Harbor’s plot explores a happily married gay couple who are unexpectedly forced to face one partner’s child abuse, homeless relatives (one of whom is a toxic presence), and the true meanings of life, personal fulfillment, and love.

We meet an older woman, Donna (Jessica Snow), and a young one named Lottie (Rachel Berkman) in a van heading towards Sag Harbor to meet newlyweds Ted (Andy Shaw) and Kevin (Michael E. Manley) who live in a beautiful home in exclusive Sag Harbor. Ted and Kevin appear to be successful and happy until Donna calls to say that they are a few blocks away in a gas station and can they come for a visit. Immediately, Kevin is struck nearly senseless as the dread of meeting his sister after all these years of avoidance slams home. As it turns out, Kevin’s sister was uninvited to the wedding for a number of good reasons, and is now unemployed, penniless and homeless, with her teenage daughter Lottie in tow. The plot would appear to be as visible as a locomotive until more secrets, horrors, and pain are drawn out like pus from a carbuncle.

Producing Artistic Director Rich Rubin directs this intense drama, deftly allowing each actor to shine in their respective roles.

The runaway train of the piece is Donna. As portrayed by Jessica Snow, we immediately hate her disgusting guts through her rabidly homophobic insults constantly aimed at both her brother and his husband she has never met. Many in the audience found her repulsive insults funny, but they only served to define her totally corrupted heart. Hers is an amazing performance. Snow’s Donna succeeds through tremendous odds to fearlessly take us to where we thought no decent human would go, and then exceeds our most frightening expectations. Her Donna is the classic narcissist gone amok. Mama Rose in Gypsy looks like a flower girl by comparison.

The other strong characters in the cast are no less accomplished. Andy Shaw’s Ted delivers a brilliant tour-de-force monologue about children and his feelings about them. Michael E. Manley as the hapless Kevin doesn’t have a chance against his monstrous sister.  He displays all of the character’s confusion, anguish, and damage which still exist, even though they were perpetrated in their childhoods at the hands of his and Donna’s abusive mother. Like so many survivors of child abuse, he welcomes the toxic while eschewing the healthier routes available to him. The young Rachel Berkman plays the teenaged Lottie, already victimized by her mother, perhaps beyond redemption. Her poignant portrayal of the troubled teen was riveting.

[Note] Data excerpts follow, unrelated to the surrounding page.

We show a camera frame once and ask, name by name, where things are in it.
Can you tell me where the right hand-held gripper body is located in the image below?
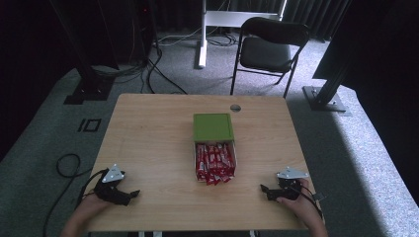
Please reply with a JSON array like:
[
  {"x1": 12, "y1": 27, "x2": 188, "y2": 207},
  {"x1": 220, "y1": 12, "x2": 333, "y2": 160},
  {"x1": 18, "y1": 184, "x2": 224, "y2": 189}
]
[{"x1": 267, "y1": 166, "x2": 310, "y2": 202}]

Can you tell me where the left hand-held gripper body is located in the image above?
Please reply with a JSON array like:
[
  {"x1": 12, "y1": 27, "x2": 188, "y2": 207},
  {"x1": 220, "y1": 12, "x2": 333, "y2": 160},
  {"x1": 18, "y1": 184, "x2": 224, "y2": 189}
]
[{"x1": 93, "y1": 163, "x2": 132, "y2": 207}]

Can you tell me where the person's left hand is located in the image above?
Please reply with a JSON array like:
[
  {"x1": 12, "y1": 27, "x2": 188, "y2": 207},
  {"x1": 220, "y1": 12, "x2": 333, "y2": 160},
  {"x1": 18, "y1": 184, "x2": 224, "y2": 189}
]
[{"x1": 78, "y1": 193, "x2": 115, "y2": 219}]

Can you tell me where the person's right hand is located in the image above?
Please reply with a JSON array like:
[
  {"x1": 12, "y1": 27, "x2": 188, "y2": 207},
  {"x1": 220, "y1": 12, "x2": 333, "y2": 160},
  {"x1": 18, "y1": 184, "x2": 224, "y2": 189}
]
[{"x1": 276, "y1": 178, "x2": 326, "y2": 229}]

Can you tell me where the pile of red snack packets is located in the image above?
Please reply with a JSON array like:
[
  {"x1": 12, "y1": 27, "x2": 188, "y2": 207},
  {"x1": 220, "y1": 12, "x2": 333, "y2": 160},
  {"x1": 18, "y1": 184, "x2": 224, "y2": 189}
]
[{"x1": 195, "y1": 142, "x2": 237, "y2": 187}]

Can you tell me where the green drawer box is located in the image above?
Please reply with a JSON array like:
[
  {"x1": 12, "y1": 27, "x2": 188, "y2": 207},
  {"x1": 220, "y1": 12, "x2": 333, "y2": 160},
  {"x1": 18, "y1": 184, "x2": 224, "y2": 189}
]
[{"x1": 192, "y1": 113, "x2": 236, "y2": 143}]

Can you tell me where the black metal stand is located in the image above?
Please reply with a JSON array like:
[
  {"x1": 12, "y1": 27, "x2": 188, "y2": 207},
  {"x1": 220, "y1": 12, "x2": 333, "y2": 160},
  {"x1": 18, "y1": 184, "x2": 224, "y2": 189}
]
[
  {"x1": 301, "y1": 48, "x2": 351, "y2": 117},
  {"x1": 48, "y1": 0, "x2": 121, "y2": 106}
]

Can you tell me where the black folding chair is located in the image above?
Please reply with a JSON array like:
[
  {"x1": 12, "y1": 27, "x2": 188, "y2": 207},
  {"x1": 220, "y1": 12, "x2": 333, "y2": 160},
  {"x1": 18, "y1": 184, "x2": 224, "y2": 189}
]
[{"x1": 229, "y1": 16, "x2": 311, "y2": 100}]

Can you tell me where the dark flat panel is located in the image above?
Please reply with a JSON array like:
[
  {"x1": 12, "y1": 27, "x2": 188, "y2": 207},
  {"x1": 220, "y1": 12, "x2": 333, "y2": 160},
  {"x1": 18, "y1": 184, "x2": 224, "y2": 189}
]
[{"x1": 311, "y1": 0, "x2": 419, "y2": 100}]

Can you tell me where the dark curtain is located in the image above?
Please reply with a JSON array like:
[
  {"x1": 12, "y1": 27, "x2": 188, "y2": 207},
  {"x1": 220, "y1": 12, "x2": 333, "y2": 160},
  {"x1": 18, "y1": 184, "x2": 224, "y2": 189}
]
[{"x1": 226, "y1": 0, "x2": 350, "y2": 42}]

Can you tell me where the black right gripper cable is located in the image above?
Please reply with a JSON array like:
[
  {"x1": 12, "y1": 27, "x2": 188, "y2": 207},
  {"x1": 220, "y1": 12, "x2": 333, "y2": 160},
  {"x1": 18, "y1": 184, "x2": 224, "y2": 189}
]
[{"x1": 295, "y1": 183, "x2": 324, "y2": 219}]

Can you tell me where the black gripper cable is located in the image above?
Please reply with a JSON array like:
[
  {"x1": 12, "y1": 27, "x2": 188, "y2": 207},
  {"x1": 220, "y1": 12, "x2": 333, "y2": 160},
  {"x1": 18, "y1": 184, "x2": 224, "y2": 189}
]
[
  {"x1": 42, "y1": 152, "x2": 111, "y2": 237},
  {"x1": 295, "y1": 183, "x2": 324, "y2": 219}
]

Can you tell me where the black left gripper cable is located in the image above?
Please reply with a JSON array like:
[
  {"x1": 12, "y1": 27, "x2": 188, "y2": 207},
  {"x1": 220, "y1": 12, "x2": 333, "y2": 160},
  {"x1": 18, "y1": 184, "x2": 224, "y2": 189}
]
[{"x1": 42, "y1": 152, "x2": 111, "y2": 237}]

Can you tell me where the bundle of black floor cables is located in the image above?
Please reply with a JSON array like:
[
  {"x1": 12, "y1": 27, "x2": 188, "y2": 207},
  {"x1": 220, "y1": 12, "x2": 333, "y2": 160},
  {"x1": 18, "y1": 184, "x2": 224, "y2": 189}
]
[{"x1": 92, "y1": 33, "x2": 190, "y2": 97}]

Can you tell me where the white desk frame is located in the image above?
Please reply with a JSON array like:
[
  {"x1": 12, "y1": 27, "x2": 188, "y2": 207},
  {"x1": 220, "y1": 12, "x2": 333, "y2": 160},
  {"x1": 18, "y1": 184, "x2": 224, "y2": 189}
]
[{"x1": 197, "y1": 0, "x2": 289, "y2": 70}]

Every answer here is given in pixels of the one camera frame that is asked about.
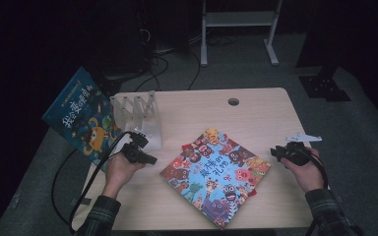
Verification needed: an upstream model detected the dark blue monster picture book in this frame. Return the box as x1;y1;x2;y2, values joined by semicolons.
41;66;124;172

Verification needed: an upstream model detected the person's left hand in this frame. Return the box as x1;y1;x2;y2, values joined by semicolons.
103;151;146;200

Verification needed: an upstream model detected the black stand base plate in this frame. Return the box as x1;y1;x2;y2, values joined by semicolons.
94;73;123;99
298;65;352;102

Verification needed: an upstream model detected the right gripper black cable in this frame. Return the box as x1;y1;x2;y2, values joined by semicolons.
303;147;330;190

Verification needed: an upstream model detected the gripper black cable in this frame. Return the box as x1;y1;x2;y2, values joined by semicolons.
303;147;330;190
51;131;136;234

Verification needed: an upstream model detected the clear acrylic book rack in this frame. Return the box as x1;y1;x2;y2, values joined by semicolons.
109;90;162;151

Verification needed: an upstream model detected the grey tape strip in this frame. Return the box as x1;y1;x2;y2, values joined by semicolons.
71;196;92;207

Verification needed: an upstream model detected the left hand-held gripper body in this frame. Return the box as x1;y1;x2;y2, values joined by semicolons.
120;127;152;165

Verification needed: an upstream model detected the red picture book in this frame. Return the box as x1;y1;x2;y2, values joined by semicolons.
180;143;259;197

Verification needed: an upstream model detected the black floor cable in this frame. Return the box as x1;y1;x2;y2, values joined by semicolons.
187;50;203;91
134;53;170;92

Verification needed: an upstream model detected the light blue animals picture book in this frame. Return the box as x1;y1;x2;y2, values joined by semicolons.
159;127;272;230

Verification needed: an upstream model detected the white metal stand frame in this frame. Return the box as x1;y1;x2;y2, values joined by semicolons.
200;0;284;68

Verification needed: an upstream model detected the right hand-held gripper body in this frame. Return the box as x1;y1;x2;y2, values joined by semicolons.
275;132;323;167

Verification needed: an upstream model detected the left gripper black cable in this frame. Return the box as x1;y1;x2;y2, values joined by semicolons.
51;131;136;234

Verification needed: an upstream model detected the person's right hand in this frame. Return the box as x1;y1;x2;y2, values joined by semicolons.
280;147;326;194

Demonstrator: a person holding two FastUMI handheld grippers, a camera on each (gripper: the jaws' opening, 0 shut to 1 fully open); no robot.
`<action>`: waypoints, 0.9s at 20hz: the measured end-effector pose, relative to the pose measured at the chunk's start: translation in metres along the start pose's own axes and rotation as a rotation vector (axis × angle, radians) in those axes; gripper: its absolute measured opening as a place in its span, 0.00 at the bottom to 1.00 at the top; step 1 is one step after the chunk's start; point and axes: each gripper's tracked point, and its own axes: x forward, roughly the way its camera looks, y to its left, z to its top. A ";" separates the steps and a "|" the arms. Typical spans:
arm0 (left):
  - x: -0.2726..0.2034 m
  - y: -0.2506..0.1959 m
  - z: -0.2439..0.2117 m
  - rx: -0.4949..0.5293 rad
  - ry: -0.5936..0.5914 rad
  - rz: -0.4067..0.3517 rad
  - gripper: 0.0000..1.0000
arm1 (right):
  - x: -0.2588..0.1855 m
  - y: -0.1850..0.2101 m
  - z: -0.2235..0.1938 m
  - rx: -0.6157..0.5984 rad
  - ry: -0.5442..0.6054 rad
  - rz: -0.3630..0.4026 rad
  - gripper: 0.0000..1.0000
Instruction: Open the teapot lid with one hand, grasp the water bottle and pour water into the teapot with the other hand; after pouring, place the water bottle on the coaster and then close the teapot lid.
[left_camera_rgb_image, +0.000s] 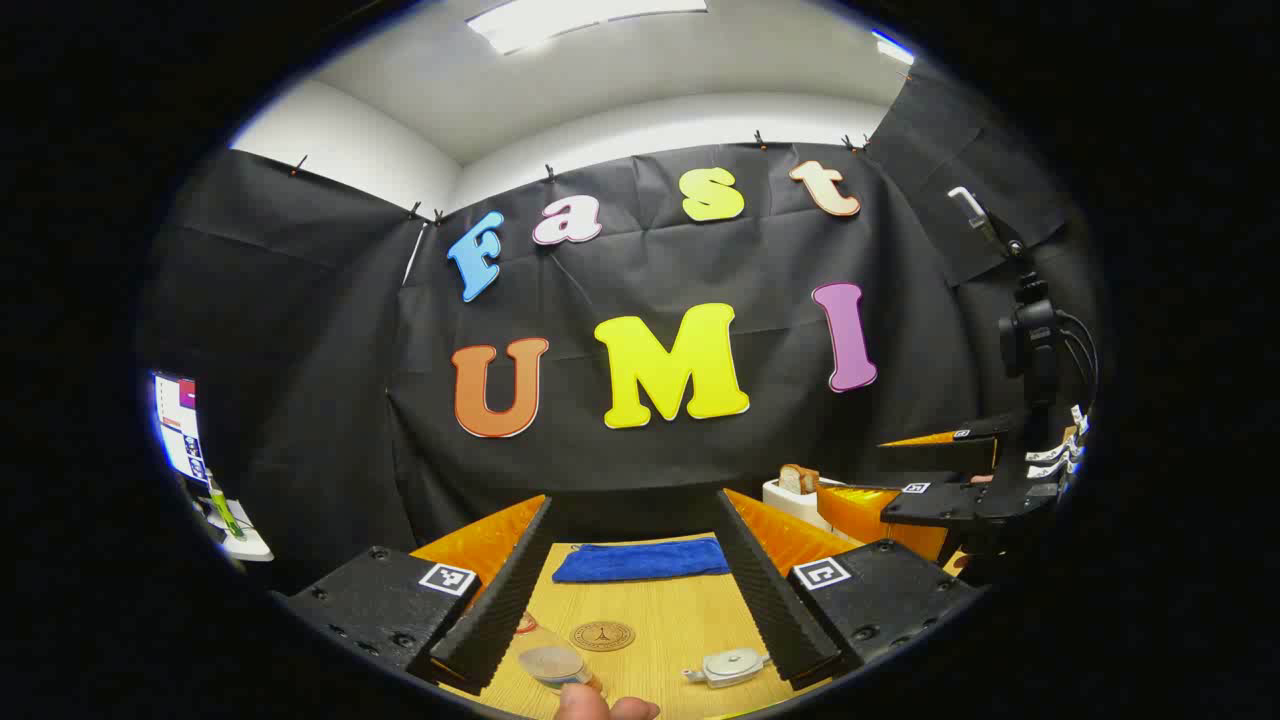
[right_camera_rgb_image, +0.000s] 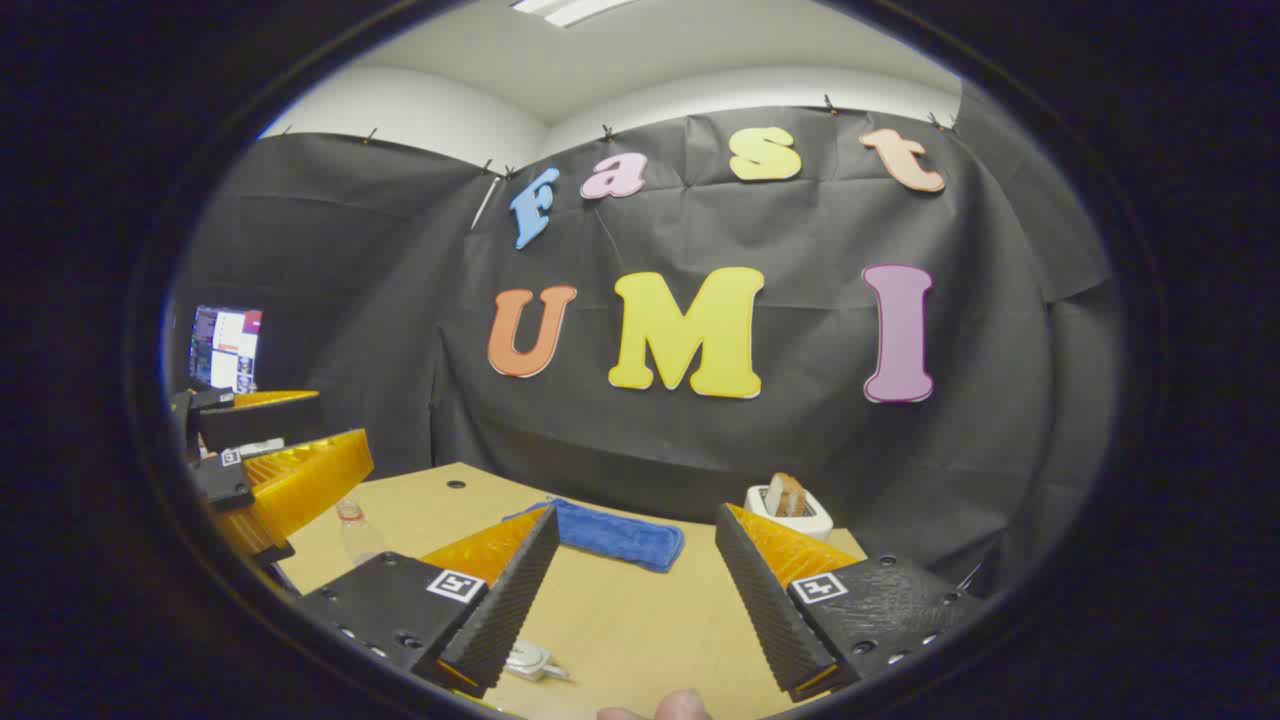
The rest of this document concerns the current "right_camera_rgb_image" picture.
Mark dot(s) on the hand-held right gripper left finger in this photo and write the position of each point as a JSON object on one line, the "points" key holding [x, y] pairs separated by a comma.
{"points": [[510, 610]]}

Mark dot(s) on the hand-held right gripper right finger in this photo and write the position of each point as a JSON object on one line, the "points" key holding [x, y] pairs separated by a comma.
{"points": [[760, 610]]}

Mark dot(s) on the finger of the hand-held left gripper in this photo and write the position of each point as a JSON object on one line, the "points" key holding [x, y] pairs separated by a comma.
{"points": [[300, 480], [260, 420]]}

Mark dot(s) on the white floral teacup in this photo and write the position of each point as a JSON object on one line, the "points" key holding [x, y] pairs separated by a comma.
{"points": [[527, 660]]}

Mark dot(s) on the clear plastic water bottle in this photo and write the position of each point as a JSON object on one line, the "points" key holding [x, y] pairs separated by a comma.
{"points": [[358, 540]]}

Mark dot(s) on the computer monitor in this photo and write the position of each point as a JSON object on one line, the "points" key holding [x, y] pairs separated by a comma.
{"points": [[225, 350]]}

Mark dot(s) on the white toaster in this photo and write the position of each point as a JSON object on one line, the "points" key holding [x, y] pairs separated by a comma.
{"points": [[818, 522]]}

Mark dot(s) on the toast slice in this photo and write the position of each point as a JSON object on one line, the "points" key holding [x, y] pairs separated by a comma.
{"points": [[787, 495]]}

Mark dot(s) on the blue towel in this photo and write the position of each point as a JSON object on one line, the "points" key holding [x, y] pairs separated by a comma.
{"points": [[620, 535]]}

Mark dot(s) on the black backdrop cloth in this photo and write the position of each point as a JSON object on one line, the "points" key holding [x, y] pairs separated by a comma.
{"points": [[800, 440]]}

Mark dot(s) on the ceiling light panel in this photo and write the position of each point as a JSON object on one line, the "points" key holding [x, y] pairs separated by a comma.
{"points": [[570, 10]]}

Lottie took refuge in books, citing The House of Mirth as a running plot device, and mention was made of her reading Mrs. Dalloway. Clearly, the playwright must have had Edward Albee in mind, since Albee’s A Delicate Balance as well as his Who’s Afraid of Virginia Woolf? easily came to mind. An important play by the esteemed Mr. Beguelin, Harbor shouldn’t be missed.